We'll also use the Python Data Model to make sure our implementation is consistent with Python's in-built data structures.
PREREQUISITES
- Familiarity with Python
- Some Programming Knowledge
Goals
- Implement a linked list
- Learn more about the Python Data Model
Linked Lists
There are very few occasions when you might want to implement a linked list instead of Python's own list data structure. However, this simple data structure makes for a great starting point.
A linked list is quite possibly, the simplest example of a dynamic data structure. Linked lists are composed of a chain of nodes linked together by pointers.
The Node
Class
A basic node in a linked list is a composite data structure containing two parts: a value, and a pointer to the next node in the list.
class Node:
def __init__(self, input_data, next_node=None):
self.data = input_data
self.next = next_node
To create a Node
object:
>>> temp = Node(90)
>>> temp.data
90
If you are coming from other languages, you may be tempted to add getters and setters to the class like below.
class Node:
def __init__(self, input_data, next_node=None):
self.data = input_data
self.next = next_node
def get_data(self):
return self.data
def get_next(self):
return self.next
def set_data(self,new_data):
self.data = new_data
def set_next(self,new_next):
self.next = new_next
This usually considered a good practice in other languages, but in Python, this would actually be considered non-pythonic.
A linked list can be visualized as a series of linked boxes, as seen in the below picture:
While we often represent linked lists as a neat, orderly structures, our list can actually be scattered throughout the program's memory.
Because they include pointers as well as values, linked lists typically require more memory to store the same items than C-style arrays. Instead of the absolute position, emphasis in a linked list is generally on the relative position of each element.

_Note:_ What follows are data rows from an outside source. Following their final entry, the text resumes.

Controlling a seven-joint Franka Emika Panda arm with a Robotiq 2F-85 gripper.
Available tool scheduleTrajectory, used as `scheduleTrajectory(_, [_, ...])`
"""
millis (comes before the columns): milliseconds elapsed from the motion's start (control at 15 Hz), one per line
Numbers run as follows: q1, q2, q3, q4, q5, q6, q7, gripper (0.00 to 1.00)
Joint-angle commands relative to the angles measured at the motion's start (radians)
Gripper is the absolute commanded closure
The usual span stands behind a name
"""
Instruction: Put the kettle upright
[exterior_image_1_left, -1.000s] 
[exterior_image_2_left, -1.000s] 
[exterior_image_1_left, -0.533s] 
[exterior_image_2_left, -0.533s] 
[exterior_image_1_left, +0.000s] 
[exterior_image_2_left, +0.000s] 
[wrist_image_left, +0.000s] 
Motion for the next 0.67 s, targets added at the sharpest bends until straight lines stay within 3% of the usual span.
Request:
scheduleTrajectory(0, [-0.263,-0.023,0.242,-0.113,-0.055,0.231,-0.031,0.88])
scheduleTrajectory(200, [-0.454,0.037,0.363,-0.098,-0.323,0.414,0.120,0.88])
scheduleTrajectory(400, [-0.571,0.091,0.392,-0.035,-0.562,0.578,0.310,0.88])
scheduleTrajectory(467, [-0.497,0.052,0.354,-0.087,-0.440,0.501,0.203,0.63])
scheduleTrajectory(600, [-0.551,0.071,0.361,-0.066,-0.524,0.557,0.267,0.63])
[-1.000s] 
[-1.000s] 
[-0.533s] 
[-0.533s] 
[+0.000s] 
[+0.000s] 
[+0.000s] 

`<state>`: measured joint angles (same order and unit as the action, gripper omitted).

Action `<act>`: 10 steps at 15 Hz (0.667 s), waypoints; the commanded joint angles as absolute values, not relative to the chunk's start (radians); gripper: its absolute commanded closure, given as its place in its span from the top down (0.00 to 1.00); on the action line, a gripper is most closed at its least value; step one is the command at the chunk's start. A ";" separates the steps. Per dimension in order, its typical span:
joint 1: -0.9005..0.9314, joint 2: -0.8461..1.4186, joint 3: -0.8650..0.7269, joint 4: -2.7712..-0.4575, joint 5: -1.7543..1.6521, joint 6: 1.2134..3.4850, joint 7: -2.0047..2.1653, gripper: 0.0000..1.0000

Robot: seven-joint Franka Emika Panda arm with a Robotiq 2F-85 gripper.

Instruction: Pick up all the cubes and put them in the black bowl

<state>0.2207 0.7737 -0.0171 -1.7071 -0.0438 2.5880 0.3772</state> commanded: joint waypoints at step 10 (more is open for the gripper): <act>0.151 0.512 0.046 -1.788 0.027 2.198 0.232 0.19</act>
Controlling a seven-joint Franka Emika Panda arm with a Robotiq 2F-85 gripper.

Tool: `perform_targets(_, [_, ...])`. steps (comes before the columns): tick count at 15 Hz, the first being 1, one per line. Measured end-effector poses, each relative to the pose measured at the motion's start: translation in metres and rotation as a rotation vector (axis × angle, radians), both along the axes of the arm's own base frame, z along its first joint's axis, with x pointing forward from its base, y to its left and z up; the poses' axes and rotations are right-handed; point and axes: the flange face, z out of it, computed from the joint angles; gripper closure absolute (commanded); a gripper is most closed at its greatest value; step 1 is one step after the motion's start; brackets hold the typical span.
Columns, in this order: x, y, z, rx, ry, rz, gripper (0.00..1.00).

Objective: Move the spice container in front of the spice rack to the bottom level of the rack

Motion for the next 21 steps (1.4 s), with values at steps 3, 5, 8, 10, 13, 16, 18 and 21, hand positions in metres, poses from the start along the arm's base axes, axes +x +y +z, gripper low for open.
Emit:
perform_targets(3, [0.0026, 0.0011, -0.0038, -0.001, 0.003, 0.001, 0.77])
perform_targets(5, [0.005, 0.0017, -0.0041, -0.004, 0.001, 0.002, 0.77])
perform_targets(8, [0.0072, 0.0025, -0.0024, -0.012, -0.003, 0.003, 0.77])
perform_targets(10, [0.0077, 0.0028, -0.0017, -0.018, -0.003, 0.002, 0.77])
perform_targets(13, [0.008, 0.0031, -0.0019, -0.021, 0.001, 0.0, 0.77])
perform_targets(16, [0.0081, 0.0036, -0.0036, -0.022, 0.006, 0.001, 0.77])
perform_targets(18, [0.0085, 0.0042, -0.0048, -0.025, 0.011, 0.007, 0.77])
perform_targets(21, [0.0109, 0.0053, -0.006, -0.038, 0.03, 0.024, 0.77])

Now, let's create the LinkedList
class.
class LinkedList:
def __init__(self, head=None):
self.head = head
self.count = 0
if self.head:
self.count = 1
This will enable us to create a list like such:
>>> new_list = LinkedList()
>>> new_list.head
None
There are no members here. Let's create the ability to add elements to the list.
def add(self, data):
temp = Node(data)
temp.next = self.head
self.head = temp
self.count += 1
Notice that we are adding new members at the front of the linked list. First, we create a new Node
object with data provided by the user and next
is the head
of our linked list. The newly added member now becomes our new head
.
>>> lst = LinkedList()
>>> lst.add(42)
>>> lst.add(53)
>>> lst.add(67)
>>> lst.add(89)
>>> lst.add(90)
>>> lst.head.data
90
We have also created a variable to keep track of the size of our list. To get the size, we could reference the count
variable directly:
>>> lst.count
5
But here's a neat trick: we can leverage the Python Data Model so our users don't have to remember the arbitrary names for standard operations. Is it .size()
, .length()
, or what?
Let's implement the __len__
method.
def __len__(self):
return self.count
This way, just like any other Python data structure, the user can call len()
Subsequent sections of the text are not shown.